▶
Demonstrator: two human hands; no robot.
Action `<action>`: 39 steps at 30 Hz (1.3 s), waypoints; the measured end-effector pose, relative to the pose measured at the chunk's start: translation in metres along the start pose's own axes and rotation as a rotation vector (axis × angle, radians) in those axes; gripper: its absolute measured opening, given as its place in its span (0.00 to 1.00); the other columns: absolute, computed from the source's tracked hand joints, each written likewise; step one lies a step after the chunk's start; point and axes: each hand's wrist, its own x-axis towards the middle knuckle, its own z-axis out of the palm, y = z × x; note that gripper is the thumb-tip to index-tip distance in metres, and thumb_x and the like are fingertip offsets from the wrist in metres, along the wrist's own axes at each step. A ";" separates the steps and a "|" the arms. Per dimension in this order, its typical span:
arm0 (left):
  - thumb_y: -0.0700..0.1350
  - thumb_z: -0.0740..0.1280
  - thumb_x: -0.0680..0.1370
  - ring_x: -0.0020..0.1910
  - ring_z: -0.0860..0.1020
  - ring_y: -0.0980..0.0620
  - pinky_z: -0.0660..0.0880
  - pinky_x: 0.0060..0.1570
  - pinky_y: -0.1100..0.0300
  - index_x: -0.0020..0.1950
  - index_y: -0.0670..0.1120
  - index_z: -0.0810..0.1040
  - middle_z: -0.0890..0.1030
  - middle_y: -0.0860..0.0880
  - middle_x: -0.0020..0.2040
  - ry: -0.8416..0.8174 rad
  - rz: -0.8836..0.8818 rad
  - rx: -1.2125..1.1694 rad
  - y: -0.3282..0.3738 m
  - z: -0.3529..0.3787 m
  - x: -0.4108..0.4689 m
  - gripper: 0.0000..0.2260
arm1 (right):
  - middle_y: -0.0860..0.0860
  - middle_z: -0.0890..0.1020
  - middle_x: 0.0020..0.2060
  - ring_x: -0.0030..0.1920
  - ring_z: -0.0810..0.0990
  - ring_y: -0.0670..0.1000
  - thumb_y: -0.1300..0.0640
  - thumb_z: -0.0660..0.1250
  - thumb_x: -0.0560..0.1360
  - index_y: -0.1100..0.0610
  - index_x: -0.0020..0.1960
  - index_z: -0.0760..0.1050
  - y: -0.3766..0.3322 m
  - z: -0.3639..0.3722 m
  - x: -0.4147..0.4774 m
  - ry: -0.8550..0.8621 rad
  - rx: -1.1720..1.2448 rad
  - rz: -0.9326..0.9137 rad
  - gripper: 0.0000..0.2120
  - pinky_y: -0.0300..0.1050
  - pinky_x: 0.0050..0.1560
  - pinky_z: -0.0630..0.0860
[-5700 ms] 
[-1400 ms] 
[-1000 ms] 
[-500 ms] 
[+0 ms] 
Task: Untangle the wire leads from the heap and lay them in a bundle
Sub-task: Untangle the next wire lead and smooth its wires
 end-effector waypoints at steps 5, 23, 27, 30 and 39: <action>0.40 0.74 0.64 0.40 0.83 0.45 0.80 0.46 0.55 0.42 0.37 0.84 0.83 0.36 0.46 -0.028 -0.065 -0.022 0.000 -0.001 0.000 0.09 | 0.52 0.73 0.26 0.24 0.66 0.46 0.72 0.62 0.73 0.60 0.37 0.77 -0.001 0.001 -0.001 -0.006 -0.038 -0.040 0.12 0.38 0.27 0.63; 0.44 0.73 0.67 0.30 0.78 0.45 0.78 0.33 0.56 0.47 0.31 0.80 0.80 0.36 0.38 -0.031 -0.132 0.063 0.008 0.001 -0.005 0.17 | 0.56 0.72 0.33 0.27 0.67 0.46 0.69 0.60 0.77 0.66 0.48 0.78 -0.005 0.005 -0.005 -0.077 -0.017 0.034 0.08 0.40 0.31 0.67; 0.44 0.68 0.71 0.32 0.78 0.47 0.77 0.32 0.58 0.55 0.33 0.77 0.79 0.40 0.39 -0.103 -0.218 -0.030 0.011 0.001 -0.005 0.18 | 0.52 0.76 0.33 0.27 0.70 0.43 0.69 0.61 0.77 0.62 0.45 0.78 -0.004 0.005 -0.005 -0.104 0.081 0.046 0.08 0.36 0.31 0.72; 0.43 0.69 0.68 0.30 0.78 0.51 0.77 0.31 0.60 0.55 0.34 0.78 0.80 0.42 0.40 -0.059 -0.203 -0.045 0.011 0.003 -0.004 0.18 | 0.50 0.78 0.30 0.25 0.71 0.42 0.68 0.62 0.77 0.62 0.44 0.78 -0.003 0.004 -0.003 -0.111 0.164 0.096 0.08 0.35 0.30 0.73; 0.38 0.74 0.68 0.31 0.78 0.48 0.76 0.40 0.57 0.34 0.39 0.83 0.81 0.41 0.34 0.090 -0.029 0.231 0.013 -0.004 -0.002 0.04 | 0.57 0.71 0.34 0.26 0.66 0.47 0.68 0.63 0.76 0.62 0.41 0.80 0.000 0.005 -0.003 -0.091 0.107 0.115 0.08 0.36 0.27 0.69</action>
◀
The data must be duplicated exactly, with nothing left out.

Task response:
Demonstrator: two human hands; no robot.
Action `<action>`: 39 steps at 30 Hz (1.3 s), waypoints; the measured end-effector pose, relative to the pose measured at the chunk's start: translation in metres along the start pose's own axes and rotation as a rotation vector (axis × angle, radians) in those axes; gripper: its absolute measured opening, given as its place in its span (0.00 to 1.00); the other columns: absolute, computed from the source's tracked hand joints, each written likewise; step one lies a step after the chunk's start; point and axes: each hand's wrist, its own x-axis towards the middle knuckle, its own z-axis out of the palm, y = z × x; note that gripper is the thumb-tip to index-tip distance in metres, and thumb_x and the like are fingertip offsets from the wrist in metres, along the wrist's own axes at each step. A ";" separates the steps and a "|" the arms. Per dimension in this order, its typical span:
arm0 (left):
  - thumb_y: -0.0700..0.1350
  - thumb_z: -0.0740..0.1280
  - thumb_x: -0.0680..0.1370
  - ring_x: -0.0020..0.1910
  - ring_z: -0.0860..0.1020
  - ring_y: -0.0980..0.0620
  - pinky_z: -0.0660..0.0880
  - pinky_x: 0.0060..0.1570
  - pinky_y: -0.1100..0.0300
  - index_x: -0.0020..0.1950
  - index_y: -0.0670..0.1120
  - index_z: -0.0810..0.1040
  - middle_z: -0.0890..0.1030
  - middle_y: -0.0860..0.0880
  - middle_x: -0.0020..0.2040
  - ry: -0.8416..0.8174 rad
  - rz: -0.8836..0.8818 rad
  - rx: -1.2125..1.1694 rad
  - y: -0.3282..0.3738 m
  - z: -0.3529..0.3787 m
  - x: -0.4108..0.4689 m
  - gripper: 0.0000..0.2260
arm1 (right):
  - middle_y: -0.0860..0.0860
  - middle_z: -0.0890..0.1020
  - middle_x: 0.0020..0.2060
  - ring_x: -0.0030..0.1920
  - ring_z: -0.0810..0.0990
  - ring_y: -0.0670..0.1000
  - thumb_y: -0.1300..0.0640
  - thumb_z: -0.0660..0.1250
  - thumb_x: -0.0560..0.1360
  - index_y: -0.1100..0.0610
  - index_x: -0.0020..0.1960
  - index_z: -0.0760..0.1050
  - y: -0.3766..0.3322 m
  - z: -0.3639..0.3722 m
  - x: -0.4147..0.4774 m
  - ry: -0.8550..0.8621 rad
  - rx: -1.1720..1.2448 rad
  - rz: -0.9326..0.9137 rad
  - gripper: 0.0000..0.2120
  - pinky_y: -0.0300..0.1050
  - pinky_x: 0.0050..0.1560
  - pinky_z: -0.0630..0.0860
[-5700 ms] 
[-1400 ms] 
[-1000 ms] 
[-500 ms] 
[+0 ms] 
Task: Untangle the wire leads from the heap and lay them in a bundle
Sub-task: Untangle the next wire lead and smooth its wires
 end-effector waypoints at steps 5, 23, 27, 30 and 39: <action>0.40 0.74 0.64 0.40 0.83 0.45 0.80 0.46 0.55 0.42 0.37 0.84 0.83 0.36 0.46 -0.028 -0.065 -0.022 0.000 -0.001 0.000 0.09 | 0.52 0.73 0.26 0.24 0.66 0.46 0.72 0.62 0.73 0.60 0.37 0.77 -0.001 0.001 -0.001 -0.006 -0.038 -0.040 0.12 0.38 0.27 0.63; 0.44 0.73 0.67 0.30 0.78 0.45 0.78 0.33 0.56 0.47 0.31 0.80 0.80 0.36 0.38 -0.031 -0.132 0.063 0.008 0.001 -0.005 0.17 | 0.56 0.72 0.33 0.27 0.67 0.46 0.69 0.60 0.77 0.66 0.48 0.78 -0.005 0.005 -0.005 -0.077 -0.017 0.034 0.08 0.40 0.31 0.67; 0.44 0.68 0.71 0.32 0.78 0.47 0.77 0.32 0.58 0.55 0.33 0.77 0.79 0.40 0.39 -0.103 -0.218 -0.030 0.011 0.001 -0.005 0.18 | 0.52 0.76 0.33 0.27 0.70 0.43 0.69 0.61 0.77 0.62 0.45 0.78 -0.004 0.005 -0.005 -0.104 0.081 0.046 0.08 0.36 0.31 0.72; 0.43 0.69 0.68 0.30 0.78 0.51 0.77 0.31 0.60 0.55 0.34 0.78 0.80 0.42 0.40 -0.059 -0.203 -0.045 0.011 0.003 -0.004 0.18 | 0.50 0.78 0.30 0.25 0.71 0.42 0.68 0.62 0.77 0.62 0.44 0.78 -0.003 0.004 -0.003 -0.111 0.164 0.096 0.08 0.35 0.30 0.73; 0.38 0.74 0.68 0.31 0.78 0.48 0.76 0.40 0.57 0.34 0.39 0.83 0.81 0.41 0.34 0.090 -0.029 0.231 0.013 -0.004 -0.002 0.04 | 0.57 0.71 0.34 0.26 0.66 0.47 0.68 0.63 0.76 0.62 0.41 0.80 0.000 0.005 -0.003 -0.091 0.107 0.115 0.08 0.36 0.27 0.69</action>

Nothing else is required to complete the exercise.